More shoppers, higher rents boost Scentre Group bottom line

Scentre Group says increased shopping centre visitation, occupancy and rents all underpinned a 17.5 per cent boost in profit for the six months to June 30, to $540.5 million. 

The listed shopping centre operator, which has 42 Westfield Living Centres, hosted more than 277 million customer visits during the period and is on track to achieve 500 million this calendar year. 

Tennants achieved more than $12 billion of sales during the half year, which was $800 million more than during the first half of Covid-impacted 2021 and $500 million more than during the first half of 2019, in the pre-pandemic era.

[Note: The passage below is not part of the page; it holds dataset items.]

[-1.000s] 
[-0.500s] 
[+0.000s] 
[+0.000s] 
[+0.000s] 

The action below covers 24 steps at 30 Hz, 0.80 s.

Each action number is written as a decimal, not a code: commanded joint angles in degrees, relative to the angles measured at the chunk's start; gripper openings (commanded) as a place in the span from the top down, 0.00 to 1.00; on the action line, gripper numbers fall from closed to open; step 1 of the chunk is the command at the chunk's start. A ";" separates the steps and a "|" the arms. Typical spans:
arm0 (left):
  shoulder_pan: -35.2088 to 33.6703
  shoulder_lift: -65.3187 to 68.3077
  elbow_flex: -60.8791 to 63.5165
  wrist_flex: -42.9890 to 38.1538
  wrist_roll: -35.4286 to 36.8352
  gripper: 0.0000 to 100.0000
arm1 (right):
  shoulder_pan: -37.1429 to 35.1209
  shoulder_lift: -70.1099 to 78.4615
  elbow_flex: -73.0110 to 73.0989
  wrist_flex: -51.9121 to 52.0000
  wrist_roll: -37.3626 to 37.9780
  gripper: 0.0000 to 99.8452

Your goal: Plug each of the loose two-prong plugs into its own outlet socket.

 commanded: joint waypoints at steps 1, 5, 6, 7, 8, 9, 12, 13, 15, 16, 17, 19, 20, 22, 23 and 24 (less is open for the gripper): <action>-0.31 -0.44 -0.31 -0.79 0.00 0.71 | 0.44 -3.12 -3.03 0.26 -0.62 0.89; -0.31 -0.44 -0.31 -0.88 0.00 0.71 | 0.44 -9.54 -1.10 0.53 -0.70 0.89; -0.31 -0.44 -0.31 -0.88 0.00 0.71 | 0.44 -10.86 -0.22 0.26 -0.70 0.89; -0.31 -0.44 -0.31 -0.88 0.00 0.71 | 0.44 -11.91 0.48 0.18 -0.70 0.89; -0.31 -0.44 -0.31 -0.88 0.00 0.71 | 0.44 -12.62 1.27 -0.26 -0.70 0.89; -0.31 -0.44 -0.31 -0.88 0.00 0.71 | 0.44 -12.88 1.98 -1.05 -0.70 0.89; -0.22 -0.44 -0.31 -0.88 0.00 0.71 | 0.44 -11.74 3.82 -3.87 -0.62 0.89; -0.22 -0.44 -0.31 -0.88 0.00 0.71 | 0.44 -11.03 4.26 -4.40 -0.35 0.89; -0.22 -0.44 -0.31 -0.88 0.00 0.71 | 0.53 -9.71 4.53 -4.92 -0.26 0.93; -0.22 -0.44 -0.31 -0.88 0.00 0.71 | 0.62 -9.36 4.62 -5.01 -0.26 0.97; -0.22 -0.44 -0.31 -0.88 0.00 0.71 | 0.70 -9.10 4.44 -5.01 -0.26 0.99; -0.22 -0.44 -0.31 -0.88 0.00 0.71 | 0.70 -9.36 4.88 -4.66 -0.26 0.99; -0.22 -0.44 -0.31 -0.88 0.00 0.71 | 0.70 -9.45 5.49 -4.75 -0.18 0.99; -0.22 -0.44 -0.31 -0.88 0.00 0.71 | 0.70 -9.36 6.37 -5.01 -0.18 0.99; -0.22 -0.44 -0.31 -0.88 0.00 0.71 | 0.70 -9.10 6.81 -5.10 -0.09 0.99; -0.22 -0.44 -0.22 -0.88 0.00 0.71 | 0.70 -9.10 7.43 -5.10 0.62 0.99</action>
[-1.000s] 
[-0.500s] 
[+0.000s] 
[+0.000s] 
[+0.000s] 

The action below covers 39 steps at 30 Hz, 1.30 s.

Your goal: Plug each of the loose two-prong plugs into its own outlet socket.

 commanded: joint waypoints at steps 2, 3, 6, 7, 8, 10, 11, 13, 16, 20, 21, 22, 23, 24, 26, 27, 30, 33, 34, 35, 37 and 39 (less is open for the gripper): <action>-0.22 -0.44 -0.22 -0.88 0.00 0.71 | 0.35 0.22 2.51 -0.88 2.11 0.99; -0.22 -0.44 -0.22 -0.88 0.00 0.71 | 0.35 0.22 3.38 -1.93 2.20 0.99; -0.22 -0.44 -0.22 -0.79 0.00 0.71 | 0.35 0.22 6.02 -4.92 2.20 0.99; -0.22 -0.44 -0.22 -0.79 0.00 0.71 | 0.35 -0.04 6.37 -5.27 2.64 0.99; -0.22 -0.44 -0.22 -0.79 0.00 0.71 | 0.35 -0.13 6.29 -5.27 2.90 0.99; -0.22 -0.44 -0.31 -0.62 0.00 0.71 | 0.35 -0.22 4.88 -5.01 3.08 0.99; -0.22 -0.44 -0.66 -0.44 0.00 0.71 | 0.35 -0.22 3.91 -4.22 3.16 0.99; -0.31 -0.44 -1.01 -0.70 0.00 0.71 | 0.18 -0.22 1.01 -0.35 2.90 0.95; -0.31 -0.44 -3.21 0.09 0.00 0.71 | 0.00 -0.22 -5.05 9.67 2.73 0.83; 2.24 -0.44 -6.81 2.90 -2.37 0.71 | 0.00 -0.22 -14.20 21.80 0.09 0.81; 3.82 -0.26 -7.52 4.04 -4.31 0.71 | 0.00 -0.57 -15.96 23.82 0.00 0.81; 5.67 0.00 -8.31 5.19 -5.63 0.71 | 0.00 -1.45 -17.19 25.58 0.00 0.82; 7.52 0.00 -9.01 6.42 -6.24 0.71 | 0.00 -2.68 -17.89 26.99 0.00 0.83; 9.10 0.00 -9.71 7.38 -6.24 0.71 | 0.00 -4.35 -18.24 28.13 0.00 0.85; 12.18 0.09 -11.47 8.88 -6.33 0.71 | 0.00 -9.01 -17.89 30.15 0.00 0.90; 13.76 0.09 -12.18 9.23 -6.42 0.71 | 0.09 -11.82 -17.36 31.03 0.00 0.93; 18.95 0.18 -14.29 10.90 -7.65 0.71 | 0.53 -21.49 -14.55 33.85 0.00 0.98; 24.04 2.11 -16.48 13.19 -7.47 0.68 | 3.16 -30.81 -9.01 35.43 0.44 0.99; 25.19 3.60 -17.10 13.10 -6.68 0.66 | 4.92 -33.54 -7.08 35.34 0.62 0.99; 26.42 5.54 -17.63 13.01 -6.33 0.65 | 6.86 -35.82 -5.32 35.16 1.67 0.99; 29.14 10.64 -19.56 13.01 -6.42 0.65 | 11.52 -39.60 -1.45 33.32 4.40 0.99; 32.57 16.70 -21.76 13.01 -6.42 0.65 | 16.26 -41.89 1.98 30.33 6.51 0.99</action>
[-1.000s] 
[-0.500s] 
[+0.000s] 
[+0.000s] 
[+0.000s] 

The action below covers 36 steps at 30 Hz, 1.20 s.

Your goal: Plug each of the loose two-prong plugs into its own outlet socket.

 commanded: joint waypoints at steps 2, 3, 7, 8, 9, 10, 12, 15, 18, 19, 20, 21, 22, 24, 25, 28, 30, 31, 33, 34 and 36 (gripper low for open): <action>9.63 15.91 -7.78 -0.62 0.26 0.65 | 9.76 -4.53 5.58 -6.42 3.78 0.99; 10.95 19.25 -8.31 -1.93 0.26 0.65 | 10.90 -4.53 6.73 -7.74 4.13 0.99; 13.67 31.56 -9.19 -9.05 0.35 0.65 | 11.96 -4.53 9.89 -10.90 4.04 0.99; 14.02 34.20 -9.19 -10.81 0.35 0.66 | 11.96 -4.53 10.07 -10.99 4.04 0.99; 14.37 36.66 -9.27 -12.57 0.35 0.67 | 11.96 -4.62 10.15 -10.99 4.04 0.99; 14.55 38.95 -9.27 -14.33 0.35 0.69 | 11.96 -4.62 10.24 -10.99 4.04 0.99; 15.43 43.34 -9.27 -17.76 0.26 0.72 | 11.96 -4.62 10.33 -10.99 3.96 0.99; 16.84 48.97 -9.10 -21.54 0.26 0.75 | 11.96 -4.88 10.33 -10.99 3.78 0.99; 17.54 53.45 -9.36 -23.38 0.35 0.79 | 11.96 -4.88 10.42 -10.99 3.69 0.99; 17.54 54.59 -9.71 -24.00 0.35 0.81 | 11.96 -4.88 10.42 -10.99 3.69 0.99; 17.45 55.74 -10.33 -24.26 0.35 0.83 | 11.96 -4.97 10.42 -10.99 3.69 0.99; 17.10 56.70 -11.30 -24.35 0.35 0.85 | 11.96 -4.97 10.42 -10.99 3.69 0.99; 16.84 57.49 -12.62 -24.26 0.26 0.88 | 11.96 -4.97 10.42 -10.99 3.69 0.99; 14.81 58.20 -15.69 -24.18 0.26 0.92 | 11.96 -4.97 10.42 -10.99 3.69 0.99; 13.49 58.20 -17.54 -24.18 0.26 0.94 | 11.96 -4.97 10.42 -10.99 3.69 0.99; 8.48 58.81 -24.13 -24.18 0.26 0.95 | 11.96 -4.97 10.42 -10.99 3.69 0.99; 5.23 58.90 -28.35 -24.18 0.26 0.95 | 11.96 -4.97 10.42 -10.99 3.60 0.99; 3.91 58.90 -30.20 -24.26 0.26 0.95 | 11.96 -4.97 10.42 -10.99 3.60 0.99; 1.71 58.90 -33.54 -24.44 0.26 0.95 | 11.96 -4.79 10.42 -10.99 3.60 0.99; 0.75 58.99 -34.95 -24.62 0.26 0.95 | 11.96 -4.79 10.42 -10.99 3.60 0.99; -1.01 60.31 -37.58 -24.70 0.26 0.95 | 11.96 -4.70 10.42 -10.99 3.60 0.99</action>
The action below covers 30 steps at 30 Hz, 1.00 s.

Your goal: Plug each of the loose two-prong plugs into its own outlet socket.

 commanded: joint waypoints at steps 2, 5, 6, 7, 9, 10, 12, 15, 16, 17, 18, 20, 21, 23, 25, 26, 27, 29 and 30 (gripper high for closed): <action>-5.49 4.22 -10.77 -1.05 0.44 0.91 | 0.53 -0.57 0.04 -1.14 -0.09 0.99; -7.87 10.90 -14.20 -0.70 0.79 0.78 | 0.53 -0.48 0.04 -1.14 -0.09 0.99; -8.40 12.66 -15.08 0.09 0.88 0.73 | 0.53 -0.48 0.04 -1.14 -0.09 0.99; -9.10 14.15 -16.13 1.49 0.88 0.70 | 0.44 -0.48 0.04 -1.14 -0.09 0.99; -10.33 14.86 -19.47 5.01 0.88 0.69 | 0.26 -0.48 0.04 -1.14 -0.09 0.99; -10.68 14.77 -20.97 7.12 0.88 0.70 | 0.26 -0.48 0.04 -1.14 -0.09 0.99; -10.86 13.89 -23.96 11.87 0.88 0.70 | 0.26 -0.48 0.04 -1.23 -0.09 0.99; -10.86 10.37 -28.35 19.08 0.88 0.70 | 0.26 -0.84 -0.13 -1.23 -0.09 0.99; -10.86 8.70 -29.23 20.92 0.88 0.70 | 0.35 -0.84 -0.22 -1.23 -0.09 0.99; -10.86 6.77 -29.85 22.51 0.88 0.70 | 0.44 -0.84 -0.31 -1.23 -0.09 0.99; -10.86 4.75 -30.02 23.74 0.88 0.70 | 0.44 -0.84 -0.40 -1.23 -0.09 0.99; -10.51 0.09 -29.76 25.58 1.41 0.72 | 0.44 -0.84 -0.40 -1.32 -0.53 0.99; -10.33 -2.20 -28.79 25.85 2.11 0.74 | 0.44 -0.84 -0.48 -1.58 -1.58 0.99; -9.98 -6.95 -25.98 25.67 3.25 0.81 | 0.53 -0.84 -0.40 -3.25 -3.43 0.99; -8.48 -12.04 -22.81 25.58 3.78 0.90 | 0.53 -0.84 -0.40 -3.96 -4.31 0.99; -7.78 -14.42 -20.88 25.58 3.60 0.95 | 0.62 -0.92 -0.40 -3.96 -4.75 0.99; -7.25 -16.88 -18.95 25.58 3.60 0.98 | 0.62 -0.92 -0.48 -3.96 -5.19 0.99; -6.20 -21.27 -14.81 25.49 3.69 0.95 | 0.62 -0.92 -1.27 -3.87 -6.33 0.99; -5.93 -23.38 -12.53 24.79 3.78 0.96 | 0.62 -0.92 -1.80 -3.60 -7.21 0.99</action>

“Our team has continued to drive our business and deliver strong operational performance,” said Scentre Group CEO Peter Allen. 

“We have increased portfolio occupancy to 98.8%, up 30bps since 30 June 2021. During the first six months, we completed 1579 lease deals. These lease deals included 585 new merchants of which 108 brands are new to the portfolio.”

Allen said Scentre Group had increased average rents by $5 per square metre across the entire portfolio since June 30 last year to $827 per square metre. “Average specialty rent escalations were 5.6 per cent for the six months to June 30. This reflects the value of our standard lease structure with specialty leases having average annual rent escalations of CPI + 2 per cent.”

Meanwhile, the company has boosted its Westfield Plus membership program by 550,000 to 2.75 million since January.